Forget Drugs, Docs Like Those Placebos: Study
3 CommentsBy Ed Silverman // January 11th, 2008 // 8:15 am
Doctors prescribe placebos more often than patients might imagine. A survey of Chicago-area physicians found that 45 per cent report they have given a patient a placebo at least once, according to a study published in this month’s Journal of General Internal Medicine, The Globe and Mail reports.
Past surveys of Israeli and Danish doctors revealed that 60 per cent and 85 per cent, respectively, admit they’ve relied on the “placebo effect” to heal patients. But should patients worry about their doctors shamming them? Though prescribing dummy pills is viewed as ethically shady, the placebo effect can work, the paper writes. Brain-scan research indicates that placebos trigger pain-relieving endorphins in the brain.
Doctors turn to placebos for a variety of reasons, according to the Chicago study, including to calm the patient, as a last resort when nothing else works, or simply to get a patient to stop complaining.
They are not necessarily handing out sugar pills disguised as real drugs, says lead researcher Rachel Sherman, a fourth-year medical student at the University of Chicago. A more common scenario is a physician who tells a patient to take ibuprofen for pain when nothing else has worked because “it might help, and it won’t hurt.” Even if the doctor doesn’t believe the drug will alleviate the physical symptoms, the placebo effect may make the patient feel better nonetheless.

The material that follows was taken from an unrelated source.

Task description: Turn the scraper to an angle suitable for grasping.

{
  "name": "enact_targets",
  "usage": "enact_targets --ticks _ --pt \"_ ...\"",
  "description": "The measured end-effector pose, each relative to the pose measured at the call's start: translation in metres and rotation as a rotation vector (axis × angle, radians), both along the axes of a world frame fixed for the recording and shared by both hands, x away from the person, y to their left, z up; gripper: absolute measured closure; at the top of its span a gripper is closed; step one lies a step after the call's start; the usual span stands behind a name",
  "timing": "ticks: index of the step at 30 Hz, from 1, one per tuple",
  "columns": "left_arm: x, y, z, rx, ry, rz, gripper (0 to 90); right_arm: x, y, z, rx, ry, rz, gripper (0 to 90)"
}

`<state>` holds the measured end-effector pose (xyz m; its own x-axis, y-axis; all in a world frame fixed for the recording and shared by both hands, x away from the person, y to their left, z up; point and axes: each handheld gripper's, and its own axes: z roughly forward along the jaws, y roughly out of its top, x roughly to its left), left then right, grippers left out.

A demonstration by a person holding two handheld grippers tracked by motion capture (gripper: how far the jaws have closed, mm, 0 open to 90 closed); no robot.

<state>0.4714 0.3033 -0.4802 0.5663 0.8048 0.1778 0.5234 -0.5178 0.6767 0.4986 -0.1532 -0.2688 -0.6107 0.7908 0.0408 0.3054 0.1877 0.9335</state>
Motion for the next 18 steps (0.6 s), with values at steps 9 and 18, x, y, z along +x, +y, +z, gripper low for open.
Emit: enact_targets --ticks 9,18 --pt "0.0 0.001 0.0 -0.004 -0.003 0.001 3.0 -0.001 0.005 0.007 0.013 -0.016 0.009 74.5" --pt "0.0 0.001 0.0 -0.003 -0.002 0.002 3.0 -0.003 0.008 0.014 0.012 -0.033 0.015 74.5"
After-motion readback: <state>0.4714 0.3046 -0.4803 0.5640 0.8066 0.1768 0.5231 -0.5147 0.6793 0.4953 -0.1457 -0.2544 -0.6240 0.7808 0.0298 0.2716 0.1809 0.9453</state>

Sherman - whose medical education, to this point, has included no mention of placebo use in clinical practice - says her survey of 231 physicians points to the need for more open discussion. “Perhaps this is something that will become more widely acknowledged,” she says.
Hank
Great stuff. There have been many excellent analyses of the “placebo” effect having to do with the relationship between doctor and patient, a shared definition of a problem, and a plan - all of which inspires hope (as Jerry Groopman defines it)and which has been shown to benefit tx in all contexts. This has nothing to do with “wishful thinking.”
As far as placebo vs. no tx at all, the studies are ambiguous.
ol cranky
Hank:
There have actually been some interesting (and not ambiguous) studies of the placebo effect in pain using fMRI, and I expect more studies to be published in the future. In the pain studies they have (continue to) evaluate not only the effects post treatment but also what happens in the brain in anticipation of treatment.
When stories about placebo use hit the main stream media a couple of weeks ago, a lot of people seemed to be very angry placebos were used at all. I think they may well be warranted in cases in which pharmacological intervention isn’t clinically justified (i.e., patients with viral infections who demand antibiotics, etc.)
Hank
Agree OC. I didn’t mean _all_ studies were ambiguous, but that as a group there remain a lot of questions re: mechanism, efficacy, etc. Also agree re: ethics point.